EXERCISE REQUIREMENTS ▸ Exactly how many lines in the entries contain "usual"? Give that number alone.

INFORMATION GIVEN ▸

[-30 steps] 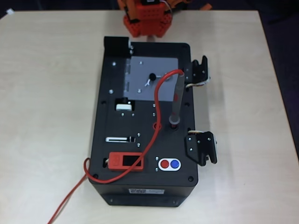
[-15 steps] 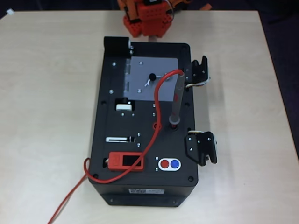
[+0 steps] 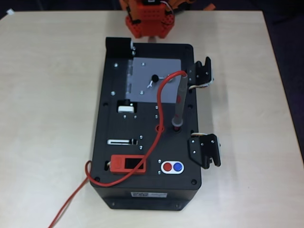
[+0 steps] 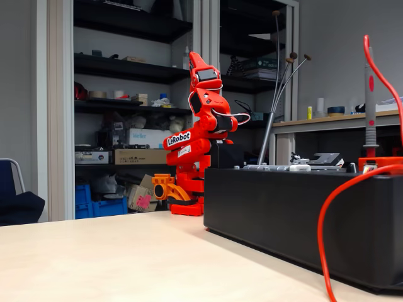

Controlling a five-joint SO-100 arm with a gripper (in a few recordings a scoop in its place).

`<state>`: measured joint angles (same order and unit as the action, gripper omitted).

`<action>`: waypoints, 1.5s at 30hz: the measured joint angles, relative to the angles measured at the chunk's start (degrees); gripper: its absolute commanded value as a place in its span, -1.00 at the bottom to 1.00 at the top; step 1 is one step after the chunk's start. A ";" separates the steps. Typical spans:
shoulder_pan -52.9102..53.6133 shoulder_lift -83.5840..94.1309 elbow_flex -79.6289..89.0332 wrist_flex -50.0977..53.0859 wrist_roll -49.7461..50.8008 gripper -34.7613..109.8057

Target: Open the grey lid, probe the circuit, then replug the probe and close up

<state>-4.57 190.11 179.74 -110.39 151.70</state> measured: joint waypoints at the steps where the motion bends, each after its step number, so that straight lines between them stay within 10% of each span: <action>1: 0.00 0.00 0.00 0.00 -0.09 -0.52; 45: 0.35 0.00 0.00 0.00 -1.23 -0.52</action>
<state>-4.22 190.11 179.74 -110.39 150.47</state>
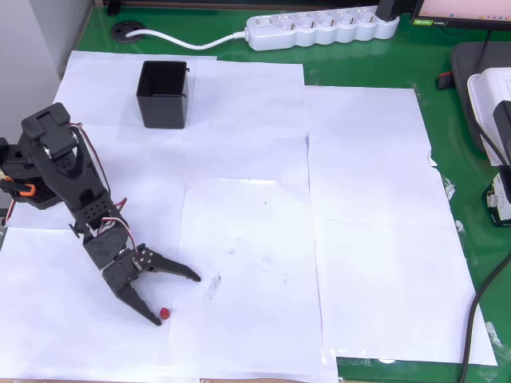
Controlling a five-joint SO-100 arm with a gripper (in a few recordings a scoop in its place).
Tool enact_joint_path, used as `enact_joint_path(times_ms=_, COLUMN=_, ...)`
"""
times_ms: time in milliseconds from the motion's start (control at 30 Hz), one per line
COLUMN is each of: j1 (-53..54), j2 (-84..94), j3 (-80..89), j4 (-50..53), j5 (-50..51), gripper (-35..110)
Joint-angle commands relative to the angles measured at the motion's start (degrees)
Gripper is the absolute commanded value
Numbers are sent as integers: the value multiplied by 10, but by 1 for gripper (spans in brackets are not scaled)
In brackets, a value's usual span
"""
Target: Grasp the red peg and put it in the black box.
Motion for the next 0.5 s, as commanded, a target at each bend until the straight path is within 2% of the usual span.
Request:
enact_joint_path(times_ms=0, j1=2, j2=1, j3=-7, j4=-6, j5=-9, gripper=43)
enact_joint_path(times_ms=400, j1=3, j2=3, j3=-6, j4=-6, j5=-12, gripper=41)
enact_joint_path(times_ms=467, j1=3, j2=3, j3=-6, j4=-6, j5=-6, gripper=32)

SOLUTION TO THIS TASK ▸ 2